Open thijssteel opened 9 months ago

thijssteel commented 9 months ago

I have been working on a pet project. What is would like to do is introduce some C++ code in LAPACK, with a matrix class to represent the matrices, not just a pointer. This is not meant as a way for people to have a nice API to call LAPACK (there are plenty of libraries that provide nice wrappers), but to make things easier for developers in the future. It would allow for comprehensive bounds checks that even work for subarray (via asserts of course, we should disable those in a production build).

The way I want to achieve this is by mixing C++ and Fortran, so that we don't have to suffer through the immense task it would be to translate all of LAPACK at once. We could just stick to C++ for new algorithms or for routines that need to be reworked/debugged (for example, dgesdd, see #672)

A proof of concept implementation is available at https://github.com/thijssteel/lapackv4

I appreciate all feedback.

martin-frbg commented 9 months ago

I suspect this will create portability problems for some - finding a Fortran compiler for some platforms is hard enough, but having both Fortran and C++ as dependencies in a project just from the reference implementation of a standard API may be a bit much (and by the time everything got rewritten, users may have moved on to newer APIs that drop the Fortran naming constraints)

thijssteel commented 9 months ago

Thanks for the feedback

finding a Fortran compiler for some platforms is hard enough

While this is true, I kind of assumed that most platforms that have a Fortran compiler also have a C++ compiler, maybe not a cutting edge one with C++20 support, but we could restrict which features we use. Do you have examples? I assume you know more about those issues than me from your work on OpenBLAS.

ilayn commented 9 months ago

I would never thought I would see this day 😃 and I am very confused about this. I do feel that indeed getting out of F77 is an absolute win. However going into C++ scares me and smells like yet another trap for 10-years-later ourselves regretting it. Newer Fortran90 is there but I think you folks already considered that option anyways and not sure if that solves the issue you already mentioned in the issue so I'll skip that.

Definitely not want to go into a language flamewar at all but C++ does not feel like an archival language like Fortran or C is and it is getting larger and weirder with each standard update. However there are many many industry grade C++ code hence I would refrain from dismissing it. Having said that, in the same breath, I would also agree that C++ is not an array friendly number crunching language.
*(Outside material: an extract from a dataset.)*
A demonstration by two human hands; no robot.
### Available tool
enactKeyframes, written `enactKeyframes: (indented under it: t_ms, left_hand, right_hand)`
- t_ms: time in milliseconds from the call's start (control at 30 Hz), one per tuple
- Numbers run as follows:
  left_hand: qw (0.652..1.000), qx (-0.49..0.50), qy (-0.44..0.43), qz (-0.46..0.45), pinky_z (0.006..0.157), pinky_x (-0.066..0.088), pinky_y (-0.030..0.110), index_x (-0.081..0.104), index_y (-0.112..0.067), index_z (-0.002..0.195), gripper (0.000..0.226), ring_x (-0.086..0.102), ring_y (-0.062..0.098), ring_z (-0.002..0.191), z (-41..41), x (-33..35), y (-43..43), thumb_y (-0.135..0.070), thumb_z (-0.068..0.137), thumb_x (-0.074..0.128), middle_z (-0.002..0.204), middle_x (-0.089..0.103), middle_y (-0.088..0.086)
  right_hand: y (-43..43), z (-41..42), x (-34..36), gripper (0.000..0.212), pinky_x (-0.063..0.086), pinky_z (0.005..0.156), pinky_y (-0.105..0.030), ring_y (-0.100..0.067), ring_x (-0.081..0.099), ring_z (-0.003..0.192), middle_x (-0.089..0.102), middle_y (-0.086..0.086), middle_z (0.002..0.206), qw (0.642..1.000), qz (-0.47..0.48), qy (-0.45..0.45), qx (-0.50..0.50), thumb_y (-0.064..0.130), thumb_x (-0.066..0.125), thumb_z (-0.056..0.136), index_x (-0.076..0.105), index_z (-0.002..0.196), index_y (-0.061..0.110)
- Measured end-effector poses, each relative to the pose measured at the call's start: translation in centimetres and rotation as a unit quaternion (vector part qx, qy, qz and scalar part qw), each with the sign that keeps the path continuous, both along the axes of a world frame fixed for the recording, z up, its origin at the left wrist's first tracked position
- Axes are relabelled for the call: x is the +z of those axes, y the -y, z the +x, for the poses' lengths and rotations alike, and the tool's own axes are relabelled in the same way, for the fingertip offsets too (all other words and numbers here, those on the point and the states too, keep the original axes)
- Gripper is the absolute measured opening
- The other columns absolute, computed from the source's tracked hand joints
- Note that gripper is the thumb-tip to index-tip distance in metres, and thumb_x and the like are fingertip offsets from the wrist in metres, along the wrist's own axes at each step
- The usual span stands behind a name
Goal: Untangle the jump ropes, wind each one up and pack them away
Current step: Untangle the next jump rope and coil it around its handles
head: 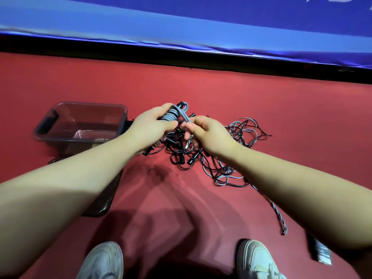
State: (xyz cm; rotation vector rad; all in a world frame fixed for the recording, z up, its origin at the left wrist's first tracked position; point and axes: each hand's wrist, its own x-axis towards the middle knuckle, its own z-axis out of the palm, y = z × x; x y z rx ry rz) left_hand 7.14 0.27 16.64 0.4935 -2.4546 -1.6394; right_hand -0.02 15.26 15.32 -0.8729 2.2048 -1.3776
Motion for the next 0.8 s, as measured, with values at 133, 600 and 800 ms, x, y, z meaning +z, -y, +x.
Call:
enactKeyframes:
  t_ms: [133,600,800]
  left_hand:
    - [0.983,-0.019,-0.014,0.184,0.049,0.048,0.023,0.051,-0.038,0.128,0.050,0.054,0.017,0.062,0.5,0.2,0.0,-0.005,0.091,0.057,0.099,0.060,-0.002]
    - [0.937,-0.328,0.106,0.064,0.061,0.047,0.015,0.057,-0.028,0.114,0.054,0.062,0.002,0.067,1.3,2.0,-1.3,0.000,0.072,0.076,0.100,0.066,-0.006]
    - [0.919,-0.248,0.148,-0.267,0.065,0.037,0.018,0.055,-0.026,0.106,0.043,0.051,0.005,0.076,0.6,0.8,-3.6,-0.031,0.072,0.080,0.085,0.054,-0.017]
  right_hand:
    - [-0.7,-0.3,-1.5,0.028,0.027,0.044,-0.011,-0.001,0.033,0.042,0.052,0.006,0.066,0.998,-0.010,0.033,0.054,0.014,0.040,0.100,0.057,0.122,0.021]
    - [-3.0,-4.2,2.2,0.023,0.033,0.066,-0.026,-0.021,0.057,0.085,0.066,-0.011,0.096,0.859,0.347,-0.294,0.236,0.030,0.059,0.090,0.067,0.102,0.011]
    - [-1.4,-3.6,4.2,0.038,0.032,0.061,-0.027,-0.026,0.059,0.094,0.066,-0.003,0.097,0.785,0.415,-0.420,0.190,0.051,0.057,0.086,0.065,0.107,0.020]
There is even a new addition accepted for C++23 std::linalg https://www.youtube.com/watch?v=-UXHMlAMXNk I wholeheartedly welcome these additions and have huge respect for people working thanklessly on these topics. However if that work hits C++ and this work starts getting in, it is going to be a very strange situation. We would have mdspan, std::vector, eigen, reference-lapack and nothing would work together because... C++. So probably better using the newest C++23 to benefit those stuff but then @martin-frbg is right about lack of compilers. If we don't support new stuff then we automatically have a brand-new legacy code. It is indeed a very tricky situation.

Over SciPy, for many reasons, we started to write all F77 codebase out of F77 https://github.com/scipy/scipy/issues/18566 and we are covering quite some distance. We started to use C just to have a very neutral codebase (with all error warning flags enabled and carefully not using any opinionated parts of C) in case we jump to another language should it arise in the near future. In fact, I am gathering courage to write BLAS in C/Rust myself as a pet project once SciPy work finalizes. So please let me know, if you would need some extra hand. The times seem somehow ripe for it.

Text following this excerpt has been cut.